Lines from the line with "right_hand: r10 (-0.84" to the line with "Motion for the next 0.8" in the entries below, and only those, must be output exactly, with both ends included.

Data items:
════

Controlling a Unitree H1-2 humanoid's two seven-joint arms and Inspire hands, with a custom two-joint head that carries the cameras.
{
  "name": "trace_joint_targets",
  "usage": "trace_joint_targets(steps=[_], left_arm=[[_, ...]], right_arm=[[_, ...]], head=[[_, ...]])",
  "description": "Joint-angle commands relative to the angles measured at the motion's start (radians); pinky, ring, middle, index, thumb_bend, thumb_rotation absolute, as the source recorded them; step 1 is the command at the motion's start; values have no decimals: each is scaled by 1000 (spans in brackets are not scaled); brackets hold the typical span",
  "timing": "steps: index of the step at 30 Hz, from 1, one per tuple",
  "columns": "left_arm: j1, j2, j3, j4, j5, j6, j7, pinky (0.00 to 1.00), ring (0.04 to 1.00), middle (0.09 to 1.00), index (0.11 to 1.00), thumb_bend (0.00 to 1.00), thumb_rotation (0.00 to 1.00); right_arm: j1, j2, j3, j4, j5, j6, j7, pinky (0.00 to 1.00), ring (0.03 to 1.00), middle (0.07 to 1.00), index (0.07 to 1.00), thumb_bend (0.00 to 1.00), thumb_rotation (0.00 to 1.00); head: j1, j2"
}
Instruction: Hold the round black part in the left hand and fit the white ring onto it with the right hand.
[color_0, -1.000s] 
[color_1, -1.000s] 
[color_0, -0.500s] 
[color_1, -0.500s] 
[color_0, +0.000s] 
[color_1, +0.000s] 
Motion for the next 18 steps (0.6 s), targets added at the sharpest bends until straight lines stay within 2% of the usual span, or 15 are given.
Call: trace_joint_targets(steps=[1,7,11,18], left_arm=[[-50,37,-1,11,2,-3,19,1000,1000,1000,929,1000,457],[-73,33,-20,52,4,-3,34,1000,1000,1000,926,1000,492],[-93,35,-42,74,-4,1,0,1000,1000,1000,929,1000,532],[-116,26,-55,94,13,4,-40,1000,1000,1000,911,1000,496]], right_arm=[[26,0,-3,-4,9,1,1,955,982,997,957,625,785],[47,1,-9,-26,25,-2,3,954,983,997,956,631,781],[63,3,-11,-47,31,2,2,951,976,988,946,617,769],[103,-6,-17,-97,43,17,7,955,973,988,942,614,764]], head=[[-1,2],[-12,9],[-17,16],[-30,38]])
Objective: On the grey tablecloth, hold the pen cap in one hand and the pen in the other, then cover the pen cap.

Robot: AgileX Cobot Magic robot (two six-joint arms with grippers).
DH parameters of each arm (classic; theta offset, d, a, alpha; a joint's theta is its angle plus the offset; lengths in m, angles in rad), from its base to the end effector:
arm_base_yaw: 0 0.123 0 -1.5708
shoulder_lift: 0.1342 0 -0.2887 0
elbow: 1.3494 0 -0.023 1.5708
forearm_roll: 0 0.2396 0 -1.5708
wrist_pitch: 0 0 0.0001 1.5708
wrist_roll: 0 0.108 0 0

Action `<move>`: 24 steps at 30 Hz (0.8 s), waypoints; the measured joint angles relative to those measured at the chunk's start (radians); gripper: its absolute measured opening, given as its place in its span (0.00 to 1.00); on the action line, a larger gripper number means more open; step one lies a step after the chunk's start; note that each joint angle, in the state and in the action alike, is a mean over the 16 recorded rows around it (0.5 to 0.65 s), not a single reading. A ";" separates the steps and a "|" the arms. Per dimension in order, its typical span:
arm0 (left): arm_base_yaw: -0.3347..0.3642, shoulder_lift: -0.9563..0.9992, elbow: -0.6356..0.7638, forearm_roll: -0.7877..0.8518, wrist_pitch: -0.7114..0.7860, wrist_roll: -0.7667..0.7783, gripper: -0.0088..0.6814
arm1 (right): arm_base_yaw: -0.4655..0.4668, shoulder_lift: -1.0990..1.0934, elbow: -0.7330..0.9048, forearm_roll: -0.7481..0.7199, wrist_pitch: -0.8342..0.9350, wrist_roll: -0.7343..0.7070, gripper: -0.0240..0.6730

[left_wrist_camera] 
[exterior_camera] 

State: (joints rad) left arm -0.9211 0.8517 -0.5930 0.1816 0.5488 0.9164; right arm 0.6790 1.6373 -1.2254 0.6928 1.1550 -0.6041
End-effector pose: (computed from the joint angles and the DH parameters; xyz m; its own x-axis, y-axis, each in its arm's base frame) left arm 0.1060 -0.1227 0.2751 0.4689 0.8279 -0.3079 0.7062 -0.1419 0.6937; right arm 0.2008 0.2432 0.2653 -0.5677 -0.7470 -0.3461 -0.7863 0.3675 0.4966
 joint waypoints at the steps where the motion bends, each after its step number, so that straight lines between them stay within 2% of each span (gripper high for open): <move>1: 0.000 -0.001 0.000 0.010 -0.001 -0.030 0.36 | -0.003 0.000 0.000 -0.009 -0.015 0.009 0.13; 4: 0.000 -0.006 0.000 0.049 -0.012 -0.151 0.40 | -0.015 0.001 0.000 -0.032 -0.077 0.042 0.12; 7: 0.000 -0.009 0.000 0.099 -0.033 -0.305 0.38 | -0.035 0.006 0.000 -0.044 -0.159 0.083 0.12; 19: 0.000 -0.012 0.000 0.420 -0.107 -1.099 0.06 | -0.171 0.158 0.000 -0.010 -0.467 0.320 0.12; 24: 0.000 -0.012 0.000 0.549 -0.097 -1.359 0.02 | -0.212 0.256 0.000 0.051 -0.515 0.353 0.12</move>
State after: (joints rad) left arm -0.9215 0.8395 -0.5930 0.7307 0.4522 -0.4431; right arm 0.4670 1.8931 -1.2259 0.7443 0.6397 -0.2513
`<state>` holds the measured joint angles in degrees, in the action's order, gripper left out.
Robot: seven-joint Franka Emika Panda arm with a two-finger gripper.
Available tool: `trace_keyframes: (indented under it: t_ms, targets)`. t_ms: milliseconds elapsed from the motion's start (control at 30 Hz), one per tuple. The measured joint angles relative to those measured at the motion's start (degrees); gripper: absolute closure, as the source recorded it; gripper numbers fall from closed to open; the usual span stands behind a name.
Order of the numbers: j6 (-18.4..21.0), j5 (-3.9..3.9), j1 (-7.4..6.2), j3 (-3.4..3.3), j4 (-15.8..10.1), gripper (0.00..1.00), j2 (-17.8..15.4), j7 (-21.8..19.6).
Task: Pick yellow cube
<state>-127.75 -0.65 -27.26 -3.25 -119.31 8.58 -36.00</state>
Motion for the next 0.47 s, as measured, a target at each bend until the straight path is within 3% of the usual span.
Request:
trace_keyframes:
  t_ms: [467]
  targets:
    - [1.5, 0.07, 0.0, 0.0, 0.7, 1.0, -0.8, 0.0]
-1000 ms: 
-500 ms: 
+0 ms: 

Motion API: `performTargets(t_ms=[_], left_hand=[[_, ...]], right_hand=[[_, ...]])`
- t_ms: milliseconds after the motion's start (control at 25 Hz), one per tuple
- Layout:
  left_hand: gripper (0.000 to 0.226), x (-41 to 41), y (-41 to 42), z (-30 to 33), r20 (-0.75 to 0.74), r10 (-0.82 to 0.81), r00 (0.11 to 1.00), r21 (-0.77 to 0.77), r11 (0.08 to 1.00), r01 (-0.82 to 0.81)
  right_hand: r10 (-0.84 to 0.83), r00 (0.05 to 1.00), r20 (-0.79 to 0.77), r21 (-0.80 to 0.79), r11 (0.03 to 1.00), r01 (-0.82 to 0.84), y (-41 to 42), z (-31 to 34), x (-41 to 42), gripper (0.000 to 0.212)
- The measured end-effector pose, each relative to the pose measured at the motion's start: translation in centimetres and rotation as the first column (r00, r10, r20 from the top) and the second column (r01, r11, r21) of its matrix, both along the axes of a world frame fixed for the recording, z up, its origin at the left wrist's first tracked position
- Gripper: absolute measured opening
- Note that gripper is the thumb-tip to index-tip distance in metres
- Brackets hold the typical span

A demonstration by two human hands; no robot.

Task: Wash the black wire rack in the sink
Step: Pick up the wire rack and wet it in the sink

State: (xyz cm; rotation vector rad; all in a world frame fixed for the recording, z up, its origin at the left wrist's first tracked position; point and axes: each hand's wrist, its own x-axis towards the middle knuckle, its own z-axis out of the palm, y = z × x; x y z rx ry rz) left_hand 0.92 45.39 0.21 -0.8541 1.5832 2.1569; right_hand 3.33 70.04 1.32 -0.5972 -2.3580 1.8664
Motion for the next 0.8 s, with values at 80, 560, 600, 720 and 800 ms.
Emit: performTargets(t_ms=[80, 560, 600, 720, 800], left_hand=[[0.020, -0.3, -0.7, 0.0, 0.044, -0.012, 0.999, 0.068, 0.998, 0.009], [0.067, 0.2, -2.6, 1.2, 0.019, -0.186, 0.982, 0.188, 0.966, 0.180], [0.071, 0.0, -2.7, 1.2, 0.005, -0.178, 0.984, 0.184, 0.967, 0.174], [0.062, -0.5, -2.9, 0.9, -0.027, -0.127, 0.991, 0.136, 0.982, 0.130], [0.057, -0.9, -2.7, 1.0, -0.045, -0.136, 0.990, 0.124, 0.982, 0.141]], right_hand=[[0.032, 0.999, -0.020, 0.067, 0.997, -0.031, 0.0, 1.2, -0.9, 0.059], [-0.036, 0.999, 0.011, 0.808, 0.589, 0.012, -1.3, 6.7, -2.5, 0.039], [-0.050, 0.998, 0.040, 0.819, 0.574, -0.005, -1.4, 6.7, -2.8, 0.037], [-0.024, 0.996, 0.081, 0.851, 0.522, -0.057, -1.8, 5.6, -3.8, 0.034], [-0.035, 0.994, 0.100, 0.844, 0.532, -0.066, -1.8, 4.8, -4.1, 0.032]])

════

Solution to this task:
  right_hand: r10 (-0.84 to 0.83), r00 (0.05 to 1.00), r20 (-0.79 to 0.77), r21 (-0.80 to 0.79), r11 (0.03 to 1.00), r01 (-0.82 to 0.84), y (-41 to 42), z (-31 to 34), x (-41 to 42), gripper (0.000 to 0.212)
- The measured end-effector pose, each relative to the pose measured at the motion's start: translation in centimetres and rotation as the first column (r00, r10, r20 from the top) and the second column (r01, r11, r21) of its matrix, both along the axes of a world frame fixed for the recording, z up, its origin at the left wrist's first tracked position
- Gripper: absolute measured opening
- Note that gripper is the thumb-tip to index-tip distance in metres
- Brackets hold the typical span

A demonstration by two human hands; no robot.

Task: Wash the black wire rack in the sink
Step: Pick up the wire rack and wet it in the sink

State: (xyz cm; rotation vector rad; all in a world frame fixed for the recording, z up, its origin at the left wrist's first tracked position; point and axes: each hand's wrist, its own x-axis towards the middle knuckle, its own z-axis out of the palm, y = z × x; x y z rx ry rz) left_hand 0.92 45.39 0.21 -0.8541 1.5832 2.1569; right_hand 3.33 70.04 1.32 -0.5972 -2.3580 1.8664
Motion for the next 0.8 s, with values at 80, 560, 600, 720 and 800 ms.

Nothing else is needed for the answer.